*** DATA UNDER STUDY ***

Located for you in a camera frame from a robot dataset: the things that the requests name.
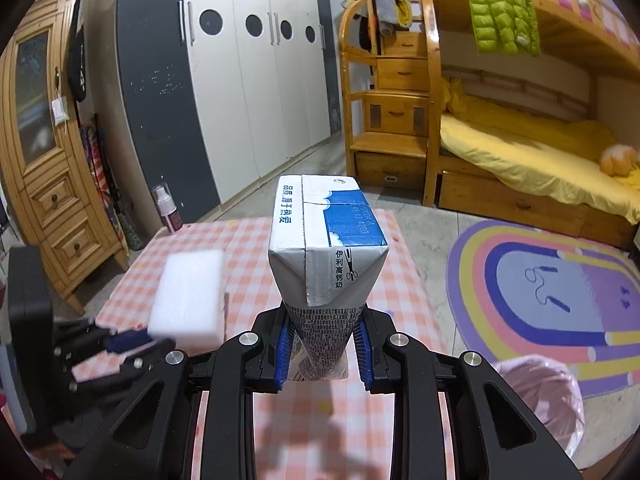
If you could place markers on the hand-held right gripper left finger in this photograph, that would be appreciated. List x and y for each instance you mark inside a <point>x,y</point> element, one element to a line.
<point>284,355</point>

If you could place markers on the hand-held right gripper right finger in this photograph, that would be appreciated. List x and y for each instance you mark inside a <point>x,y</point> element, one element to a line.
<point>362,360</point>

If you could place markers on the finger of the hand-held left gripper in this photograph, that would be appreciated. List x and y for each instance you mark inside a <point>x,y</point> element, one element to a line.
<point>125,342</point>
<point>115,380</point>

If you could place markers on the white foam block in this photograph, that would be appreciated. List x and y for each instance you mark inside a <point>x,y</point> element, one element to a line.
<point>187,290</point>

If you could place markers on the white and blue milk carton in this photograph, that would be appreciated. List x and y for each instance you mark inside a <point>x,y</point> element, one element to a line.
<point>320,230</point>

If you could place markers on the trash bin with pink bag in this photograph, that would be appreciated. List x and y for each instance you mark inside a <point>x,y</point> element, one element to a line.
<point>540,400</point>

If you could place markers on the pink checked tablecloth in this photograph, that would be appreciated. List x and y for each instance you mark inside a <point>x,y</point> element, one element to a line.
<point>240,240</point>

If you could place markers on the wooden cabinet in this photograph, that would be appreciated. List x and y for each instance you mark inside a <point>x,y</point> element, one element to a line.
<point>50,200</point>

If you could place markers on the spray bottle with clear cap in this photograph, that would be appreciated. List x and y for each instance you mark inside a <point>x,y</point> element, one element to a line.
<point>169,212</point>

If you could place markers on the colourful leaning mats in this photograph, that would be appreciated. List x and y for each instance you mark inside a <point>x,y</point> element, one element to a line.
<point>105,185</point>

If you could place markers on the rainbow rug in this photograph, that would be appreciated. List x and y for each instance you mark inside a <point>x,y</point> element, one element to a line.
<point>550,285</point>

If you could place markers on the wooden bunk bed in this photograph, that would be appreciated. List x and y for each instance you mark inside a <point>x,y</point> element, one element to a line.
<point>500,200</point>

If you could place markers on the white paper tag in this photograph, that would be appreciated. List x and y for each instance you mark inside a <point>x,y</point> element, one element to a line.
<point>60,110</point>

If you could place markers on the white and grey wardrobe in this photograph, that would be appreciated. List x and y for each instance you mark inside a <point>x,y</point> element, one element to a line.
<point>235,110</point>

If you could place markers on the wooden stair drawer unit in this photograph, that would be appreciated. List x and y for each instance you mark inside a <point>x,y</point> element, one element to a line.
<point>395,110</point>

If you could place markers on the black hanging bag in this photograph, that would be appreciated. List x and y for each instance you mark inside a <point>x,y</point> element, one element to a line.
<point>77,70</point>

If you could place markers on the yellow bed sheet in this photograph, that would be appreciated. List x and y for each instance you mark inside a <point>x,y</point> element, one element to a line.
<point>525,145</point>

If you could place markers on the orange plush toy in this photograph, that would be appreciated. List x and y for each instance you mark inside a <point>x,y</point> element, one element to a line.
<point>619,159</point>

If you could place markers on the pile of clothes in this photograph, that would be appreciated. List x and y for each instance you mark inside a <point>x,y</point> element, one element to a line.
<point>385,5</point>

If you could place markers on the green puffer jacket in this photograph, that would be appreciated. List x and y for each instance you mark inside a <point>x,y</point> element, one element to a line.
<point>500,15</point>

*** End of DATA UNDER STUDY ***

# TRY IT
Nothing but the lines from the one containing "If you could place markers on the orange" to the end of the records above should appear, each copied exactly.

# SOLUTION TO THE PROBLEM
If you could place markers on the orange plush toy in this photograph, that would be appreciated. List x and y for each instance you mark inside a <point>x,y</point> element, one element to a line.
<point>619,159</point>

If you could place markers on the pile of clothes in this photograph, that would be appreciated. List x and y for each instance you mark inside a <point>x,y</point> element, one element to a line.
<point>385,5</point>

If you could place markers on the green puffer jacket in this photograph, that would be appreciated. List x and y for each instance you mark inside a <point>x,y</point> element, one element to a line.
<point>500,15</point>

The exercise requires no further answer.